- TASK BRIEF
Search the data for the word "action". Reproduce every line where it is found.

---------- SOURCE MATERIAL

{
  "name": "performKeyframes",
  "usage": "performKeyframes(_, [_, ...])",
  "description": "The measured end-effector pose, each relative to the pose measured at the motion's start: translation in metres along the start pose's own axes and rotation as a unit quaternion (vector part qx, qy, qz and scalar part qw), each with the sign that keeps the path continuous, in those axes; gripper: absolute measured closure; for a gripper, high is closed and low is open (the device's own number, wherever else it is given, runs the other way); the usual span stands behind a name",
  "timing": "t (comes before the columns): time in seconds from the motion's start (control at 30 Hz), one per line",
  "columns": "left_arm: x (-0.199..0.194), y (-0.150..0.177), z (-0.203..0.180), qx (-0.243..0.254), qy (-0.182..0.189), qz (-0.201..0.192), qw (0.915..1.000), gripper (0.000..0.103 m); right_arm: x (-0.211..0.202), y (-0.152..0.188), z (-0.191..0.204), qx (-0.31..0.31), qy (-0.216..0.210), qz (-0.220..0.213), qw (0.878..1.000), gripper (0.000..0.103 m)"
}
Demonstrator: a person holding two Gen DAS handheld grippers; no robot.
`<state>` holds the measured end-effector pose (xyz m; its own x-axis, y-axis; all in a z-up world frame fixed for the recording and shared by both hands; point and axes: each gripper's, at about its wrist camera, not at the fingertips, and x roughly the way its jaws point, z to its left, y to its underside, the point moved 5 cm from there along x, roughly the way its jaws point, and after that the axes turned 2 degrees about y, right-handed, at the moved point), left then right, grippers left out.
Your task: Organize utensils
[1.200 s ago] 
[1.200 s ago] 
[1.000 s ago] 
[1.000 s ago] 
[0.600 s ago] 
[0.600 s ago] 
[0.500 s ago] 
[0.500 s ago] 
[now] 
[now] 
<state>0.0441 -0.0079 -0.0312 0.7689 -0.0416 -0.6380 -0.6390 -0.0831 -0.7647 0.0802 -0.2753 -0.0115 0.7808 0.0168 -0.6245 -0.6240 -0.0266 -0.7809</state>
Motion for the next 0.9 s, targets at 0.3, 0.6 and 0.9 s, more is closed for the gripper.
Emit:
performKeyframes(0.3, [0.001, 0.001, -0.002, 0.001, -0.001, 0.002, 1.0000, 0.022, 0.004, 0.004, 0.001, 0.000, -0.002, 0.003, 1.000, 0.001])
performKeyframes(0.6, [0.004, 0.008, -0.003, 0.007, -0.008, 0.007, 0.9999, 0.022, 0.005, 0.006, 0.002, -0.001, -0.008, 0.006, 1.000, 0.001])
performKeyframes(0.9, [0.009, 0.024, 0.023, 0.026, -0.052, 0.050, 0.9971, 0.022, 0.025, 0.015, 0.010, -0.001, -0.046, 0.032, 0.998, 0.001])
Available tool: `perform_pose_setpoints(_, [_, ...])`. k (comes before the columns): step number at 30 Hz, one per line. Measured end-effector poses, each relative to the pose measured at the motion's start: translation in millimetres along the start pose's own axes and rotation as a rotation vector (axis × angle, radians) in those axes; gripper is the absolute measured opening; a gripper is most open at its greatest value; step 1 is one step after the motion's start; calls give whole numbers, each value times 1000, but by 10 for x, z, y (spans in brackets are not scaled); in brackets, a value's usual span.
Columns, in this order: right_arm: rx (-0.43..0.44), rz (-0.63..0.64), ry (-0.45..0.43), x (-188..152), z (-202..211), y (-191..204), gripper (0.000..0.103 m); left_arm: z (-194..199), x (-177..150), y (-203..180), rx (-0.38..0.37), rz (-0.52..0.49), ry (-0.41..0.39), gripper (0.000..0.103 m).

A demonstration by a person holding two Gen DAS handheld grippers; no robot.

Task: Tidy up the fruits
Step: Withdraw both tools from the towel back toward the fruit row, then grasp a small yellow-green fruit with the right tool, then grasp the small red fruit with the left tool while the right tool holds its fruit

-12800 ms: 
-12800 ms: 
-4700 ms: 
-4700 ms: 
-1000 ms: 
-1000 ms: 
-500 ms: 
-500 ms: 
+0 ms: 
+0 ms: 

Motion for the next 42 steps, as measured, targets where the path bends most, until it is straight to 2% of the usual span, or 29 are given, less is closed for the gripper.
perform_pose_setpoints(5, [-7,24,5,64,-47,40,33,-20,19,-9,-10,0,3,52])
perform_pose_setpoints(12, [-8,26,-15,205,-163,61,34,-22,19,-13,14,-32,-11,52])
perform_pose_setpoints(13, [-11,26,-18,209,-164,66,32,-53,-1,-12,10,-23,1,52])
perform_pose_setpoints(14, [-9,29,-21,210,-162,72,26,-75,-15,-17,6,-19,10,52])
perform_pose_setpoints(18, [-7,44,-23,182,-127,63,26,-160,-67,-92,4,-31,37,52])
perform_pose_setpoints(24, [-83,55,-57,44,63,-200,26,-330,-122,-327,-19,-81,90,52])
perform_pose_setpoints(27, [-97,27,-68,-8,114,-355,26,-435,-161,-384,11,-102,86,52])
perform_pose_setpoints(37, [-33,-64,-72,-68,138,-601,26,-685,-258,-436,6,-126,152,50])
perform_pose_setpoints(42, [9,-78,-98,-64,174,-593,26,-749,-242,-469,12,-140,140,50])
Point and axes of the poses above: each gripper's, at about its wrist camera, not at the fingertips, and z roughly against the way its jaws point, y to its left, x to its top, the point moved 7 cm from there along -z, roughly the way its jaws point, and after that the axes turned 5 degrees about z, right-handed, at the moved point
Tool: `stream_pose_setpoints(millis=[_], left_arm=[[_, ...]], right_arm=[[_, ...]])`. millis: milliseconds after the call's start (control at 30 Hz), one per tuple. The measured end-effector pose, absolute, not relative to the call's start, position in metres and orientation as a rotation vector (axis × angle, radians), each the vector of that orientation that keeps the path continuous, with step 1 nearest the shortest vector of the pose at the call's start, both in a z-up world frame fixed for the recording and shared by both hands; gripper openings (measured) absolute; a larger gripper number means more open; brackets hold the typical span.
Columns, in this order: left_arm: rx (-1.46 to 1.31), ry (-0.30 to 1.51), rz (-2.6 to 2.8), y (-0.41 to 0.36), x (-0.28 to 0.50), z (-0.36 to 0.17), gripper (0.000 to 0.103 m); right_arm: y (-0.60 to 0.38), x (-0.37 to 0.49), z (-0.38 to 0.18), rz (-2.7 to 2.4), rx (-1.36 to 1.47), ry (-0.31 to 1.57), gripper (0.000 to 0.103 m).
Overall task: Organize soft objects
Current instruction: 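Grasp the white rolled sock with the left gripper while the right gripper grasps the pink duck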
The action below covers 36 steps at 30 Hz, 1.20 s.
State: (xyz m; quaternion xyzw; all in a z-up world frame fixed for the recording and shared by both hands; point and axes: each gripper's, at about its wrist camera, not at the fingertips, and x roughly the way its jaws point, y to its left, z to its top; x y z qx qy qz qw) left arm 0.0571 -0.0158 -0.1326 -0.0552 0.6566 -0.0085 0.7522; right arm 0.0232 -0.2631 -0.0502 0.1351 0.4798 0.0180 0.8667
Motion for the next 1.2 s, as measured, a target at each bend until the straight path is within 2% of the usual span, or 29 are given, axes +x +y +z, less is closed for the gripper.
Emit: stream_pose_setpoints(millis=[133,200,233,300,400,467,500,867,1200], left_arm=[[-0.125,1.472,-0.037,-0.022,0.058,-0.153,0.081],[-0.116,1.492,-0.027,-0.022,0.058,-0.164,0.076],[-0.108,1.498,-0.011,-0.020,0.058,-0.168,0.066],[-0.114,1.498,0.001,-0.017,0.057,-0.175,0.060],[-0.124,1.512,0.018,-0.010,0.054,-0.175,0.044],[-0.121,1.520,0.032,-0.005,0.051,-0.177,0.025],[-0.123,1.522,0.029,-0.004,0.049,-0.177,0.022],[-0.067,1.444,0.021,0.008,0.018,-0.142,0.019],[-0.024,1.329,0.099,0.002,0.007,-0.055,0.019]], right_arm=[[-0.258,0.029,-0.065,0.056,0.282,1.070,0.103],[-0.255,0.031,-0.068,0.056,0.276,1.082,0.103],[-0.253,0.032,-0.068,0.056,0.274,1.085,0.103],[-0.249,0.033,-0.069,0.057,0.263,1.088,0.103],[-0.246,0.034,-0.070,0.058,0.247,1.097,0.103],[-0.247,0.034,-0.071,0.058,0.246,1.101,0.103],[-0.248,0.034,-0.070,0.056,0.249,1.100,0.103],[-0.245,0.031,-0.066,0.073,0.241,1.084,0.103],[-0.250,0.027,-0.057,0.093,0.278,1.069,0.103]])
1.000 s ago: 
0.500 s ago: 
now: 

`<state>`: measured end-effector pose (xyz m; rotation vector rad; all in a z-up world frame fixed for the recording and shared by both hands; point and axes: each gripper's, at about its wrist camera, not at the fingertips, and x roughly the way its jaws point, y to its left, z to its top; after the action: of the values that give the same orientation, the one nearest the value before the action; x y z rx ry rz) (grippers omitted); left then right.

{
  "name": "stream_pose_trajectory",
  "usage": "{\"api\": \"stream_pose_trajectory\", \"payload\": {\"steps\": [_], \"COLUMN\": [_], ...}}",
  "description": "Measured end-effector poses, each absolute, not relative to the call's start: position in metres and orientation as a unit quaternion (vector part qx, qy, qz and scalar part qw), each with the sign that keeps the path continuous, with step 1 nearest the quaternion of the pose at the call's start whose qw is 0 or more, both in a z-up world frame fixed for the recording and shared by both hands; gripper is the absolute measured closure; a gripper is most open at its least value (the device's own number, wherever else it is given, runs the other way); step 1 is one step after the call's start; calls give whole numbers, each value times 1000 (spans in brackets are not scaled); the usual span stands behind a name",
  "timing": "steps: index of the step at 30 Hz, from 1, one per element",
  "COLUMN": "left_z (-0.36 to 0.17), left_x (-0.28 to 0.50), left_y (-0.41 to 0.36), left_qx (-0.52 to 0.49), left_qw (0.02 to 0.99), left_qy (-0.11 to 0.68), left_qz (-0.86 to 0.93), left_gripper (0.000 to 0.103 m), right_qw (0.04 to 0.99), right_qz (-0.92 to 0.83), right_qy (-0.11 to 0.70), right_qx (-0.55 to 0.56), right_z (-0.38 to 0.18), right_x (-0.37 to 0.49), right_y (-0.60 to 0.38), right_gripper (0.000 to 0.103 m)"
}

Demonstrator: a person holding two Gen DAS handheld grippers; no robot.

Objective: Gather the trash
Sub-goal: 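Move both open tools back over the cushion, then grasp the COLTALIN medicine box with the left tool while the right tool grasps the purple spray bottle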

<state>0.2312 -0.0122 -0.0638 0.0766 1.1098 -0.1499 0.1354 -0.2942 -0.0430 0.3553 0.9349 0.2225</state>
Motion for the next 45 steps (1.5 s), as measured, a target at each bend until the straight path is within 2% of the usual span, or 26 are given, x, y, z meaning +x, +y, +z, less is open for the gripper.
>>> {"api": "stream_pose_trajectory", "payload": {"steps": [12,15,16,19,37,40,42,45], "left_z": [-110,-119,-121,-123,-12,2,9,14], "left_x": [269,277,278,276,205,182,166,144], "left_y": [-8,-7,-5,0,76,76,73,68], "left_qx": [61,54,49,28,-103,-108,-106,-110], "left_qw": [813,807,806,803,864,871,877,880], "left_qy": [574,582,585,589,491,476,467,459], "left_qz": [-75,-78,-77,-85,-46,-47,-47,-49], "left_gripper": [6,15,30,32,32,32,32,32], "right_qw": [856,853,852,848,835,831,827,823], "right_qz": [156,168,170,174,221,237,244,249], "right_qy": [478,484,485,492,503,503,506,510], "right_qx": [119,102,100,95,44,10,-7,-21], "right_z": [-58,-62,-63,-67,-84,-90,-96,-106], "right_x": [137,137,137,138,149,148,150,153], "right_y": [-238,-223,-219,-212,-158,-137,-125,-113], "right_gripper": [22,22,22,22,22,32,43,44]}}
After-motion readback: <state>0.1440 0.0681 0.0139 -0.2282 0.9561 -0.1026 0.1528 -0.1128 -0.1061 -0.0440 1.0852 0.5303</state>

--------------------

- PROBLEM SOLUTION
The action below covers 36 steps at 30 Hz, 1.20 s.
`<state>`: measured end-effector pose (xyz m; rotation vector rad; all in a z-up world frame fixed for the recording and shared by both hands; point and axes: each gripper's, at about its wrist camera, not at the fingertips, and x roughly the way its jaws point, y to its left, z to its top; after the action: of the values that give the same orientation, the one nearest the value before the action; x y z rx ry rz) (grippers omitted); left then right.

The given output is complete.